The HeLa cells were seeded into 6-well culture plates with or without BL-AD008 and cultured for 24 h, then incubated with 500 μL hoechst 33258 or rhodamin 123 staining solution in the dark at 37 °C for 30 min and observed under fluorescence microscope. Apoptotic ratio was measured by Annexin-V-FLUOS Staining Kit (Roche, Germany) according to the manufacturer's protocol followed by FACScan flow cytometry analysis (Becton Dickinson, Franklin Lakes, NJ).

Western blot analysis

The HeLa cells were treated with 600nM BL-AD008 for 0, 12, 24, 36 and 48h respectively. Both adherent and floating cells were collected, and then western blot analysis was carried out by the method as follow. The cell pellets were resuspended with lysis buffer consisting of Hepes 50 mmol/L pH 7.4, Triton-X-100 1%, sodium orthovanada 2 mmol/L, sodium fluoride 100 mmol/L, edetic acid 1 mmol/L, PMSF 1 mmol/L, aprotinin 10 mg/L and leupeptin 10 mg/L and lysed at 4°C for 1 h. After 14,000×g centrifugation for 15 min, the protein content of supernatant was determined by the Bio-Rad DC protein assay (Bio-Rad Laboratories, Hercules, CA, USA). Equal amounts of the total protein were separated by 10-15 % SDS-PAGE and transferred to PVDF membranes, the membranes were soaked in blocking buffer (5 % skimmed milk). Proteins were detected using primary antibodies, followed by HRP-conjugated secondary antibody and visualized by using ECL as the HRP substrate.

SiRNA transfection

Small interfering RNAs (siRNAs) against human AMPK, ZIPK and control siRNA were purchased from Invitrogen (Carlsbad, CA). The HeLa cells were transfected with siRNAs at 100 nM final concentration using Lipofectamine 2000 (Invitrogen) according to the manufacturer's instructions. The transfected cells were used for subsequent experiments 24 h later.
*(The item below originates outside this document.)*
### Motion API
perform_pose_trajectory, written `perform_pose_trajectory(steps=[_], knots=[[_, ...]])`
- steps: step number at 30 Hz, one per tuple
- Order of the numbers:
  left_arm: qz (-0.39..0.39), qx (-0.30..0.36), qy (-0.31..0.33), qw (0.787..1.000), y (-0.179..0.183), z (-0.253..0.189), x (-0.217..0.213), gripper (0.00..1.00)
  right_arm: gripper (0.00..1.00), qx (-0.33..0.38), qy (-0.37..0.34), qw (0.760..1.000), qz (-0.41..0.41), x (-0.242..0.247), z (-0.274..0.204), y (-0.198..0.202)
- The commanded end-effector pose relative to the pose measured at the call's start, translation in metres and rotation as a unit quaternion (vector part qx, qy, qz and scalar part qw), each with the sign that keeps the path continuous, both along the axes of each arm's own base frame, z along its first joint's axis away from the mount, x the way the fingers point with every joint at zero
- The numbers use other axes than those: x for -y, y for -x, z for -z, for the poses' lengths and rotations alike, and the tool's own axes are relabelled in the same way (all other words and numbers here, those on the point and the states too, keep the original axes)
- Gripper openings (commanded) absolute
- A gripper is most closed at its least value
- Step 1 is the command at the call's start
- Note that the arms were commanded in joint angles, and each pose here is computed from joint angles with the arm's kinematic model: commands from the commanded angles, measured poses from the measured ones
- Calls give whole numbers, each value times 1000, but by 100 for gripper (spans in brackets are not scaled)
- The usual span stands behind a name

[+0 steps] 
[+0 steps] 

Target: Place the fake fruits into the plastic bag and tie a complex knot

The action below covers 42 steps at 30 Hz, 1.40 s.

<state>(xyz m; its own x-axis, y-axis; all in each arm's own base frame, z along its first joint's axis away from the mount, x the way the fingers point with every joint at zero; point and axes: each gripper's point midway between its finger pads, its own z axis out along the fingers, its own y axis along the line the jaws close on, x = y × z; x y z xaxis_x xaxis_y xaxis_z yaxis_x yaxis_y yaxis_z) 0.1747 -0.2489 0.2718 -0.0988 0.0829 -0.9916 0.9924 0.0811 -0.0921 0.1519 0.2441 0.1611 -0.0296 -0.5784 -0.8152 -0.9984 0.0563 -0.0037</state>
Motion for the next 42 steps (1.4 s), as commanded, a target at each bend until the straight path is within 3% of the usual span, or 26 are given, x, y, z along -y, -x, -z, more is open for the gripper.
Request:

Mouse experiments and tumor xenograft model

The Institutional Animal Care and Treatment Committee of Sichuan University approved all studies herein. 24 healthy female nude mice (BALB/c, 6–8 weeks of age, non-fertile and 18–20 g each) were injected subcutaneously with HeLa cells (1×107cells/mouse). When the tumors reached 100 mm3 in volume (calculated as V = L×W2/2). The mice were divided into four groups. Three groups were treated with different dose groups of BL-AD008 once a day by intraperitoneal injection for 10 days (low dose group, 10 mg/kg; median dose group, 20 mg/kg; high dose group, 40mg/kg), whereas the control group was treated with vehicle control (5% CMC-Na). Body weight was determined every day until the end of the study. At the end of the treatment, all mice were sacrificed. Tumor tissue, spleen, liver and kidney were harvested, weighed, photographed, prepared for immunohistochemistry or lysed for western blotting.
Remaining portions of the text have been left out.